2. Add stock or water, sweet potatoes, chickpeas, rice, and salt and bring to a boil. Lower heat and simmer for 30 minutes.
3. In a small bowl, blend peanut butter with about half a cup of hot water. Stir peanut butter into stew along with kale and cook for five minutes.
4. Add lemon juice and pepper.
5. Turn off heat and cover. Let steam for about 10 minutes, before serving.

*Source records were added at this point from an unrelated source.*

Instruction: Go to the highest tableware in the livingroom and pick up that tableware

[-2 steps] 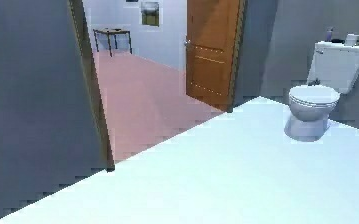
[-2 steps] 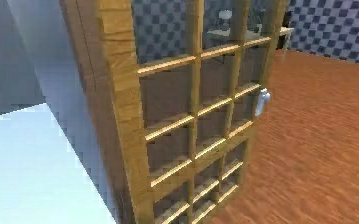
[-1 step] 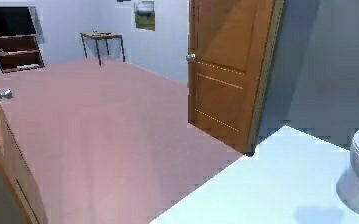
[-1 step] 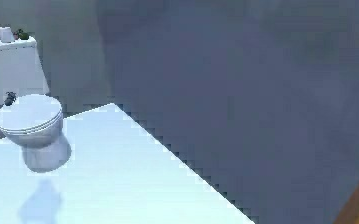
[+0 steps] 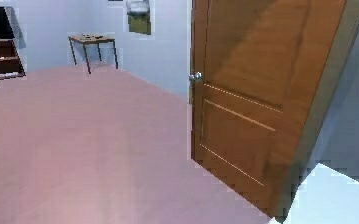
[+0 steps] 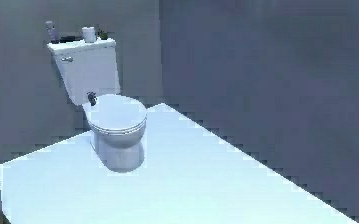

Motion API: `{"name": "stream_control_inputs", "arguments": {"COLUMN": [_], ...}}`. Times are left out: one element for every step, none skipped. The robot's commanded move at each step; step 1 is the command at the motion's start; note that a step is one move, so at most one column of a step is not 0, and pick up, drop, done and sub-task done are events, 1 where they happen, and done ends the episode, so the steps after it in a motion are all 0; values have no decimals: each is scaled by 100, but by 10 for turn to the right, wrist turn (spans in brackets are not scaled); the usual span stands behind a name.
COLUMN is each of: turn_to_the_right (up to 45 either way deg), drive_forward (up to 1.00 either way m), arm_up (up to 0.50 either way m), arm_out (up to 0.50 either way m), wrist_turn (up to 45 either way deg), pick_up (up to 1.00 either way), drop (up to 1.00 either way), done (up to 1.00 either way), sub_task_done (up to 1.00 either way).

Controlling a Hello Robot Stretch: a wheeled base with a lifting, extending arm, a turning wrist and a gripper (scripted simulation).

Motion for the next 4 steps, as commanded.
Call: {"name": "stream_control_inputs", "arguments": {"turn_to_the_right": [-270,0,-30,0], "drive_forward": [0,100,0,100], "arm_up": [0,0,0,0], "arm_out": [0,0,0,0], "wrist_turn": [0,0,0,0], "pick_up": [0,0,0,0], "drop": [0,0,0,0], "done": [0,0,0,0], "sub_task_done": [0,0,0,0]}}
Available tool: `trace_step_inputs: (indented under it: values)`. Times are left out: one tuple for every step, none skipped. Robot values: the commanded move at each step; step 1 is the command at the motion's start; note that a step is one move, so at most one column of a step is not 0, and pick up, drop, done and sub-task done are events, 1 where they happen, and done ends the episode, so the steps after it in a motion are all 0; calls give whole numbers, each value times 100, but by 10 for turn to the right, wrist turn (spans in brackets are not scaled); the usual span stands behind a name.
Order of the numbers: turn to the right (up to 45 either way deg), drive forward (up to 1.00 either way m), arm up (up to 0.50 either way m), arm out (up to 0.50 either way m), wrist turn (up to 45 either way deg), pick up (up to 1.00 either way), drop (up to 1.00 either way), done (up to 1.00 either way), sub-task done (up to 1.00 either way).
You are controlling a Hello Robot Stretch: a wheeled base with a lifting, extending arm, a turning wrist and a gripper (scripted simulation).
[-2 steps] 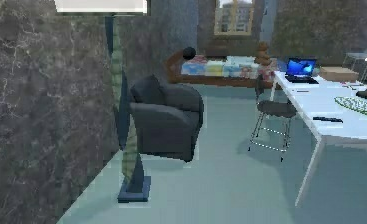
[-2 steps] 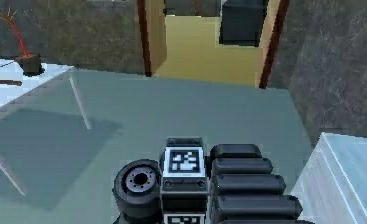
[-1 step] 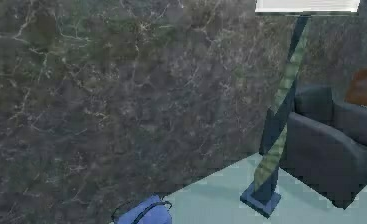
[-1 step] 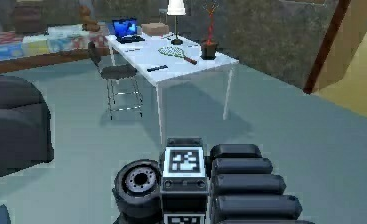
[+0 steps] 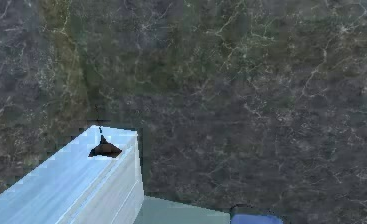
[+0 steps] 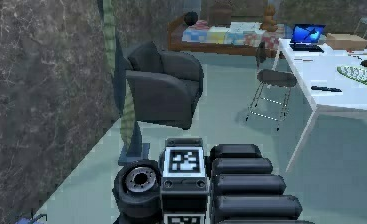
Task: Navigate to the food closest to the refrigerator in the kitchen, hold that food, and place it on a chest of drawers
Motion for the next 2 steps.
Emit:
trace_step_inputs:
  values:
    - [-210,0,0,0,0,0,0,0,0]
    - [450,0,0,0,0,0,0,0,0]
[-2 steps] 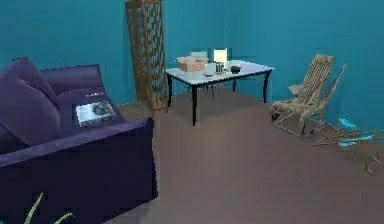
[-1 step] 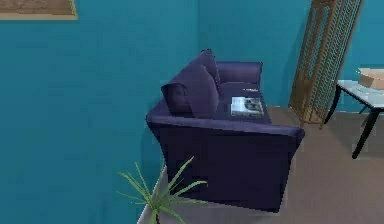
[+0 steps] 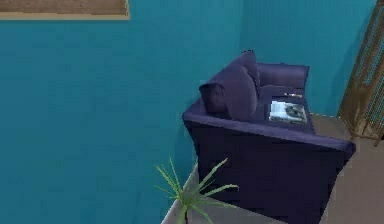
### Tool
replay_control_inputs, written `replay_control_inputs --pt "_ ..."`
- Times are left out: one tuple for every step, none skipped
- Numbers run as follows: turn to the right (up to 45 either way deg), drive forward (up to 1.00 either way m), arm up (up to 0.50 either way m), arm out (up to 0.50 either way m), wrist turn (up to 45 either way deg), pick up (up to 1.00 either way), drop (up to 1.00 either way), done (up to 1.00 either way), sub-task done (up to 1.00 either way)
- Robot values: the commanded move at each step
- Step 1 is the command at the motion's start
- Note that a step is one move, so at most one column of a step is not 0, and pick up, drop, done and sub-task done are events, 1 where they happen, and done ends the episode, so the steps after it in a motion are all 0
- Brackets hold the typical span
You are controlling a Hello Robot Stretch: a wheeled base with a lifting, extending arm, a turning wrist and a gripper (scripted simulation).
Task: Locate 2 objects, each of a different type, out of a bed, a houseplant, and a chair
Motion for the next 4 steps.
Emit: replay_control_inputs --pt "0.0 0.00 0.00 0.00 0.0 0.00 0.00 0.00 1.00" --pt "-45.0 0.00 0.00 0.00 0.0 0.00 0.00 0.00 0.00" --pt "-45.0 0.00 0.00 0.00 0.0 0.00 0.00 0.00 0.00" --pt "-45.0 0.00 0.00 0.00 0.0 0.00 0.00 0.00 0.00"
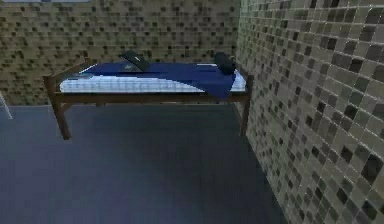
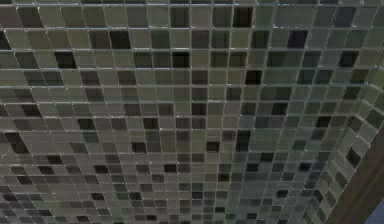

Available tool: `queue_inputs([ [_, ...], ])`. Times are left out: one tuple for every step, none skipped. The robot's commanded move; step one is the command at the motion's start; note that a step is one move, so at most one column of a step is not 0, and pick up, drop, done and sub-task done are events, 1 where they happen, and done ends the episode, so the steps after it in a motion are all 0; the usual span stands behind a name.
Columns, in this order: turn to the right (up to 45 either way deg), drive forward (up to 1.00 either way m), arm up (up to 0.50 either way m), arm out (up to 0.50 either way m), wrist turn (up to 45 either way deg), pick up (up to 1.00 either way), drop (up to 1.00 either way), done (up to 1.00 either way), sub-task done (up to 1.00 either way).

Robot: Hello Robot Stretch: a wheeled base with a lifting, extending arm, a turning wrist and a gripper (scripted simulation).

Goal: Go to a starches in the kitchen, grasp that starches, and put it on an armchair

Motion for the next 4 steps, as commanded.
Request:
queue_inputs([
  [0.0, 0.30, 0.00, 0.00, 0.0, 0.00, 0.00, 0.00, 0.00],
  [-45.0, 0.00, 0.00, 0.00, 0.0, 0.00, 0.00, 0.00, 0.00],
  [-27.0, 0.00, 0.00, 0.00, 0.0, 0.00, 0.00, 0.00, 0.00],
  [0.0, 0.95, 0.00, 0.00, 0.0, 0.00, 0.00, 0.00, 0.00],
])
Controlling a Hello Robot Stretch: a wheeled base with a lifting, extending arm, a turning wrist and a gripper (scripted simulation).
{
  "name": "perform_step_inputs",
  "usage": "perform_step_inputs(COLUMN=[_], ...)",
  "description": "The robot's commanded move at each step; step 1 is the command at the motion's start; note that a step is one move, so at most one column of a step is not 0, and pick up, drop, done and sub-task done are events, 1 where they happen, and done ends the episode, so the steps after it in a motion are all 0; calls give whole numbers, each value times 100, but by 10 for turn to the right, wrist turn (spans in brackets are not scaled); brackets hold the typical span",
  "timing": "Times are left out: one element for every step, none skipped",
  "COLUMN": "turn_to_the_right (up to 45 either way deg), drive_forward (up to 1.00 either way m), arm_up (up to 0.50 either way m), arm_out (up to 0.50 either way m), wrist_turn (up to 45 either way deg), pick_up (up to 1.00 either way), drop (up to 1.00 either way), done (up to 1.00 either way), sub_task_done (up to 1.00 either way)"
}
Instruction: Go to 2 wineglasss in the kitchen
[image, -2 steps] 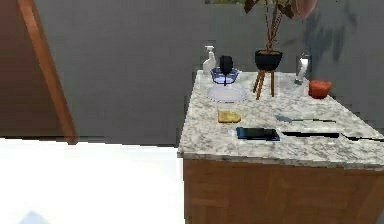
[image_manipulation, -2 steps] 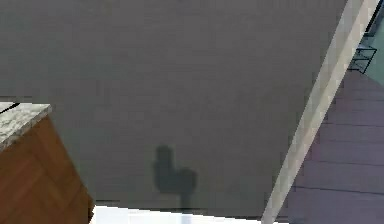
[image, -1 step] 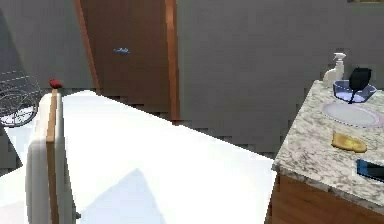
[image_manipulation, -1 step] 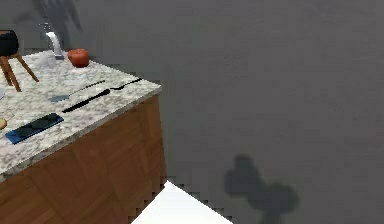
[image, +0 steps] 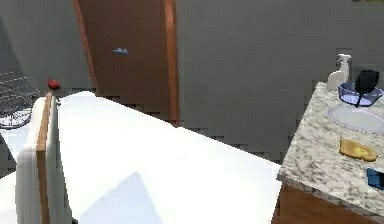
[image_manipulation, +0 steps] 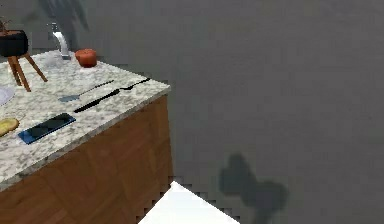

Adapted from ''Raising Vegetarian Children - A Guide to Good Health and Family Harmony'' by Joanne Stepaniak and Vesanto Melina (McGraw Hill)

Creamy corn noodles
Makes 6 cups

1/2 pound noodles
1 15-ounce can of cream of corn
1 10-ounce package frozen corn
1 tablespoon dried onion flakes
2 tablespoons nutritional yeast flakes (available at health food stores)

Optional garnishes:
additional protein or yeast flakes mixed with parsley
chopped red peppers
chopped tomatoes

1. Cook noodles according to package.
2. Place cream of corn, frozen corn, onion flakes, and yeast flakes in a blender and process until smooth.
3. Place mixture in a saucepan and warm.
4. Drain cooked noodles and place in a large bowl. Add corn mixture to the noodles and toss gently. Sprinkle garnishes on top. You can also serve noodles and then spoon corn mixture over the top.

Roast vegetables

Asparagus spears, trimmed
Sweet potato
Kale
Sesame seeds
Olive oil
Sprinkling of salt

1. Preheat oven to 425 degrees.
2. Lightly grease a baking sheet with olive oil.
3. Place asparagus in a bowl. Drizzle olive oil over asparagus and mix until well-coated.
4. Sprinkle with sesame seeds.
5. Place asparagus in a single row on the baking sheet and place in oven. Roast for about 8 minutes. Remove to plate and sprinkle with salt.
6. Slice sweet potatoes very thin and toss in bowl with some olive oil.
7. Spray a cookie sheet with cooking spray and spread the potatoes out in a layer. Bake for 5 minutes.
8. Do the same with the kale: Remove the center ''spine,'' toss with olive oil, and place on baking sheet. Bake for 5 minutes but check after 3.
9. Place both vegetables on a plate, sprinkle with a little salt, and you have a crunchy stack of Vitamin A, iron, and calcium.